Task to complete –
Collect each line of the records containing the string "inside".

Entries shown –

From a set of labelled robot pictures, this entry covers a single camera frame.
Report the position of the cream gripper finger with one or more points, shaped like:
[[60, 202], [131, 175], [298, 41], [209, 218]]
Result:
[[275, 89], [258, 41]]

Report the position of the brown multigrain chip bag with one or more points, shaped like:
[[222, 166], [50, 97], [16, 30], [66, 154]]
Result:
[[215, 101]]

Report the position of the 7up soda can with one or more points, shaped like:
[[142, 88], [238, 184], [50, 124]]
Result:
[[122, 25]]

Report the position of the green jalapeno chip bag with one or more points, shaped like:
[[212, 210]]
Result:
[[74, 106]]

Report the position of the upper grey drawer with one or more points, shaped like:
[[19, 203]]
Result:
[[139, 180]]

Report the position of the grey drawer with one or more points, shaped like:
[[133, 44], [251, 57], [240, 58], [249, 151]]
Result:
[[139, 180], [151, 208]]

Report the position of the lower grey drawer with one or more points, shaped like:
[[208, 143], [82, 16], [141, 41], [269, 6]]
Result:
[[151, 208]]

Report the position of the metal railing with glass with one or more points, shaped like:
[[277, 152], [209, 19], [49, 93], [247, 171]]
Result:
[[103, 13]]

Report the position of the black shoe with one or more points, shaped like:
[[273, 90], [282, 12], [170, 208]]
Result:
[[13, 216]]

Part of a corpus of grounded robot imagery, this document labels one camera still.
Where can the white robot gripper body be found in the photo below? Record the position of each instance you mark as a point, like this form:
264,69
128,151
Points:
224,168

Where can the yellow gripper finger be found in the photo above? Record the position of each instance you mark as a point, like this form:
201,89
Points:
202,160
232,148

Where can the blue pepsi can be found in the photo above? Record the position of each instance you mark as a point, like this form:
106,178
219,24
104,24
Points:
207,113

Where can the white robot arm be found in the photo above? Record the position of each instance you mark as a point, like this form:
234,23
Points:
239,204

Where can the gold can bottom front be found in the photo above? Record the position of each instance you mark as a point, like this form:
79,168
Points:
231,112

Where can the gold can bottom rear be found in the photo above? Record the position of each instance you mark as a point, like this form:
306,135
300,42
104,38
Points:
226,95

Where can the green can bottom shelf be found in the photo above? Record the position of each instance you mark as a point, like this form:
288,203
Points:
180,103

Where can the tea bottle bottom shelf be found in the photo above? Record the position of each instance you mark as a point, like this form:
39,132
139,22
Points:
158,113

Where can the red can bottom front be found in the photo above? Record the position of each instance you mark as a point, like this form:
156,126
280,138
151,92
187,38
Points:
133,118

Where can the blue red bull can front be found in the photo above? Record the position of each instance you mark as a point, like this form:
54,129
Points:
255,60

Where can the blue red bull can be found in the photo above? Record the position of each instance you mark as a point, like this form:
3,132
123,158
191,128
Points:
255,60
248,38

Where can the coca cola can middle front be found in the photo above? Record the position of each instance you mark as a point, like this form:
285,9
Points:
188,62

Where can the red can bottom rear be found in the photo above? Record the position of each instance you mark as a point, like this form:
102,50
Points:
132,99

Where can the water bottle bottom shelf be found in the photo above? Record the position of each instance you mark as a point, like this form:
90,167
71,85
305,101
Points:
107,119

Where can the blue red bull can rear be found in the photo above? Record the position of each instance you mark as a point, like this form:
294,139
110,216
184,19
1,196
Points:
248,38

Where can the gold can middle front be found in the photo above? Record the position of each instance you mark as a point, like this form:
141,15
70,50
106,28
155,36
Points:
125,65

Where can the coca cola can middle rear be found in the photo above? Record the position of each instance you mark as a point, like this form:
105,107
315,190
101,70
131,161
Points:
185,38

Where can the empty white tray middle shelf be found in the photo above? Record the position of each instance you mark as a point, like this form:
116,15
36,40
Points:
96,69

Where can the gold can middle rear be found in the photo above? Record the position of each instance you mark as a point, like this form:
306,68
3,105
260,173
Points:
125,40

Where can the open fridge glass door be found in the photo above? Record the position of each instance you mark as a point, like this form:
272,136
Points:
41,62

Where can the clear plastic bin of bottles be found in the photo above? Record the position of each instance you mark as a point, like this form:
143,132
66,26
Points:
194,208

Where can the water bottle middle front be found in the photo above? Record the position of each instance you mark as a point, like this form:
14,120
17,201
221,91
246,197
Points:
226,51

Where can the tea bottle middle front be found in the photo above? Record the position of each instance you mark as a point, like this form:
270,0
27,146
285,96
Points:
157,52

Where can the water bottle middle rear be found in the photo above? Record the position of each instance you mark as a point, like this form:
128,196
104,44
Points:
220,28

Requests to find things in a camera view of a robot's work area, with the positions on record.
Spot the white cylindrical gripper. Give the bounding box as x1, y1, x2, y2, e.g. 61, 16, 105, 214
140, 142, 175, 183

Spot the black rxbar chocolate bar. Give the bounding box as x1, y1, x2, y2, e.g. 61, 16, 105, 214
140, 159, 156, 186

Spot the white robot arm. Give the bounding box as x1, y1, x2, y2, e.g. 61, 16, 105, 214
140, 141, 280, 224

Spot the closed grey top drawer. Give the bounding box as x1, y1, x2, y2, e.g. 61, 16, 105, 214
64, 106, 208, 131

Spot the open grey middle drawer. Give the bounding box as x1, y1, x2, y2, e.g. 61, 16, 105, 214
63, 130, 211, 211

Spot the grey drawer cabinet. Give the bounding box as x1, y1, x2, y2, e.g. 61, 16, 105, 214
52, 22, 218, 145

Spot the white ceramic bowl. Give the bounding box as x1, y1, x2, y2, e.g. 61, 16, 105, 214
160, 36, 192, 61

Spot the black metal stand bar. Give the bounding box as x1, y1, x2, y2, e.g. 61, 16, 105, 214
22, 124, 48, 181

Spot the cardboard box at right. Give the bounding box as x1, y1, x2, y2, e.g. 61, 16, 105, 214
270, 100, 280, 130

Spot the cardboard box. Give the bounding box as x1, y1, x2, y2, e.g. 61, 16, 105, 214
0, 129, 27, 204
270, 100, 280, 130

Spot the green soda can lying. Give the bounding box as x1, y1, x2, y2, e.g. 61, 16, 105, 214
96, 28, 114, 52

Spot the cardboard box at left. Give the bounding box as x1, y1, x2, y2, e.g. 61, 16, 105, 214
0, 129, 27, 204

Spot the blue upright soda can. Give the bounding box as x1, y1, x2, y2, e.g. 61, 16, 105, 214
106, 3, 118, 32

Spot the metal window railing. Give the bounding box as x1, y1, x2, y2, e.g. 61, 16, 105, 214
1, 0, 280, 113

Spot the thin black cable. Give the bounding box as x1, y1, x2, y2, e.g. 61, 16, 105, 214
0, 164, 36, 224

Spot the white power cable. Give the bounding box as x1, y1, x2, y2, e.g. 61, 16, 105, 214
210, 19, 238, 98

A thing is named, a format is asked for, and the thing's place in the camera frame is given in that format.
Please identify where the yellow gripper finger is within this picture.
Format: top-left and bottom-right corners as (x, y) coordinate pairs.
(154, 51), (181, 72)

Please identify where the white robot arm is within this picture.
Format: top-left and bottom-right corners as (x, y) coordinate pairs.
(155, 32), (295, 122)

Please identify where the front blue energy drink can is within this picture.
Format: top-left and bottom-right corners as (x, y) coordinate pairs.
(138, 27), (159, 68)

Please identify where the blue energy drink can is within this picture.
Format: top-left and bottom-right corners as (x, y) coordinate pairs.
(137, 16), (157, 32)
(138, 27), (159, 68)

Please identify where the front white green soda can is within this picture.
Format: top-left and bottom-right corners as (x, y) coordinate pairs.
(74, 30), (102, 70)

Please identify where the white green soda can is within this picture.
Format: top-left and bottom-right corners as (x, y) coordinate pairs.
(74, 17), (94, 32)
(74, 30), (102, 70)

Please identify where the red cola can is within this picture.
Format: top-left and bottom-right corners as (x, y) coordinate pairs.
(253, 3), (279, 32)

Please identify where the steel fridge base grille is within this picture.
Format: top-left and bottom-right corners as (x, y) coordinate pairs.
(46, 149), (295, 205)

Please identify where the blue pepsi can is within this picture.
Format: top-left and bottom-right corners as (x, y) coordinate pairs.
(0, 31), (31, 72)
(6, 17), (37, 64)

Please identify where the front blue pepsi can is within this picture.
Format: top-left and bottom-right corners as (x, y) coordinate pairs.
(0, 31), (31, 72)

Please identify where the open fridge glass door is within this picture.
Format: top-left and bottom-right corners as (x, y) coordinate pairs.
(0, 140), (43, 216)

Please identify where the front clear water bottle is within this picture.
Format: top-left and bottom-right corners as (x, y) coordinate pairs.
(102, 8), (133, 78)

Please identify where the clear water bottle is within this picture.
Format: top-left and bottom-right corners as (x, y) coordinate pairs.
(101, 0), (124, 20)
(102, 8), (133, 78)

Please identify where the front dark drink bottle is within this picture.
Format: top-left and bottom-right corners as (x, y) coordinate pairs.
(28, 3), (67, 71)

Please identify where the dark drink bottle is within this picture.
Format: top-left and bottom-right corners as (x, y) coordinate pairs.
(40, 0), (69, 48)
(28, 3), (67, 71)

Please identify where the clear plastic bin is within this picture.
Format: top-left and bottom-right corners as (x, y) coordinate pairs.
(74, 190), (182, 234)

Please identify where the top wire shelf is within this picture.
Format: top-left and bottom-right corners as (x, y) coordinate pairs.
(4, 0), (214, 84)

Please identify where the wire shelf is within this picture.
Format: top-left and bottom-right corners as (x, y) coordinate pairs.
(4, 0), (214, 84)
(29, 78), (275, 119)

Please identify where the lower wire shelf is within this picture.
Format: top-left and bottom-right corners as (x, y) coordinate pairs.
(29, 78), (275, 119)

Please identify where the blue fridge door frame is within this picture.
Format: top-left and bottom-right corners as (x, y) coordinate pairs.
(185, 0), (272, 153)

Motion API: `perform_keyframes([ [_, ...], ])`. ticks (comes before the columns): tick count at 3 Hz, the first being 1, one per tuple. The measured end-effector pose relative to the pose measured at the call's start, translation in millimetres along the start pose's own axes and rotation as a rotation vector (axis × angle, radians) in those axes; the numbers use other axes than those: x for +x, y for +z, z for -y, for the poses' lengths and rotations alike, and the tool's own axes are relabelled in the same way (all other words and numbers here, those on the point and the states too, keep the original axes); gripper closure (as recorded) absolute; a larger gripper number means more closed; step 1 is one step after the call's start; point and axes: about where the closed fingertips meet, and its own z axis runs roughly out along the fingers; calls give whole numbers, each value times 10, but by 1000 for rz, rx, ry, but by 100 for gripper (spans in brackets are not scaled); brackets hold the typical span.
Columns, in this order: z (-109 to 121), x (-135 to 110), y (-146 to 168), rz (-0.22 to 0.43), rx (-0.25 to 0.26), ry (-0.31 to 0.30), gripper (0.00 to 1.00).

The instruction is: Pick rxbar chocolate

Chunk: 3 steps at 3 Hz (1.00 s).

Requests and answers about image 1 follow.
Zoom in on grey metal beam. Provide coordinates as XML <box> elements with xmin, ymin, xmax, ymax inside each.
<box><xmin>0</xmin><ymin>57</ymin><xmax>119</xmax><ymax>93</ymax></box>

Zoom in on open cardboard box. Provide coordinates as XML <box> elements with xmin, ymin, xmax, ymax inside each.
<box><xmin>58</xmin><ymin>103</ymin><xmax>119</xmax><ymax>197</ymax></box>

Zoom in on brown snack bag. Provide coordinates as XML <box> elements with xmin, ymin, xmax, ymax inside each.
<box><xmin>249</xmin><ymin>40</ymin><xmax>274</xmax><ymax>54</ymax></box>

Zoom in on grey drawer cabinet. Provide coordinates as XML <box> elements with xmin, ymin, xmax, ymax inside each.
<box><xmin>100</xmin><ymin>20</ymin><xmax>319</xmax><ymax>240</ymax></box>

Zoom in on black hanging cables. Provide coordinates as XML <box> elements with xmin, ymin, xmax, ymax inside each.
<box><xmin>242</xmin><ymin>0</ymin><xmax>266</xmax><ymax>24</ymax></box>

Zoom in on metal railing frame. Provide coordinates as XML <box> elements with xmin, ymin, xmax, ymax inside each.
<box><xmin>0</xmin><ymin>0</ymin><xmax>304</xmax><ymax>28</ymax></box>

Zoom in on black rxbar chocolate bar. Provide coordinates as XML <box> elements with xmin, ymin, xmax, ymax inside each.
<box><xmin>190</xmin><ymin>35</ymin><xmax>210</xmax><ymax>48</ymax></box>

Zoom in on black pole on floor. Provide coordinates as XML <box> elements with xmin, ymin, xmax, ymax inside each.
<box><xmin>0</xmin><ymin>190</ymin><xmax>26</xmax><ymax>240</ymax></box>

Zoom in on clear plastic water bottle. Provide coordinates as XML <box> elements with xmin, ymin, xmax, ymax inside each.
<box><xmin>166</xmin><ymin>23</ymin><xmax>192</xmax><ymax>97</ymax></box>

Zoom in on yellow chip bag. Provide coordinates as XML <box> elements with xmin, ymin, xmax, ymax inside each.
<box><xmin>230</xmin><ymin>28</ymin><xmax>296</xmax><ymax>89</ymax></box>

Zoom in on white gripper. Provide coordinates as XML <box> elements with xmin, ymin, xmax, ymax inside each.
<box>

Task solution –
Zoom in on grey metal beam. Provide coordinates as XML <box> elements with xmin, ymin, xmax, ymax inside each.
Zoom in on open cardboard box. Provide coordinates as XML <box> elements with xmin, ymin, xmax, ymax inside each.
Zoom in on brown snack bag. Provide coordinates as XML <box> elements with xmin, ymin, xmax, ymax inside each.
Zoom in on grey drawer cabinet. Provide coordinates as XML <box> elements with xmin, ymin, xmax, ymax inside each.
Zoom in on black hanging cables. Provide coordinates as XML <box> elements with xmin, ymin, xmax, ymax inside each.
Zoom in on metal railing frame. Provide coordinates as XML <box> elements with xmin, ymin, xmax, ymax inside each.
Zoom in on black rxbar chocolate bar. Provide coordinates as XML <box> elements with xmin, ymin, xmax, ymax inside each.
Zoom in on black pole on floor. Provide coordinates as XML <box> elements with xmin, ymin, xmax, ymax inside each.
Zoom in on clear plastic water bottle. Provide coordinates as XML <box> elements with xmin, ymin, xmax, ymax inside each.
Zoom in on yellow chip bag. Provide coordinates as XML <box> elements with xmin, ymin, xmax, ymax inside each.
Zoom in on white gripper. Provide coordinates as XML <box> elements with xmin, ymin, xmax, ymax inside each.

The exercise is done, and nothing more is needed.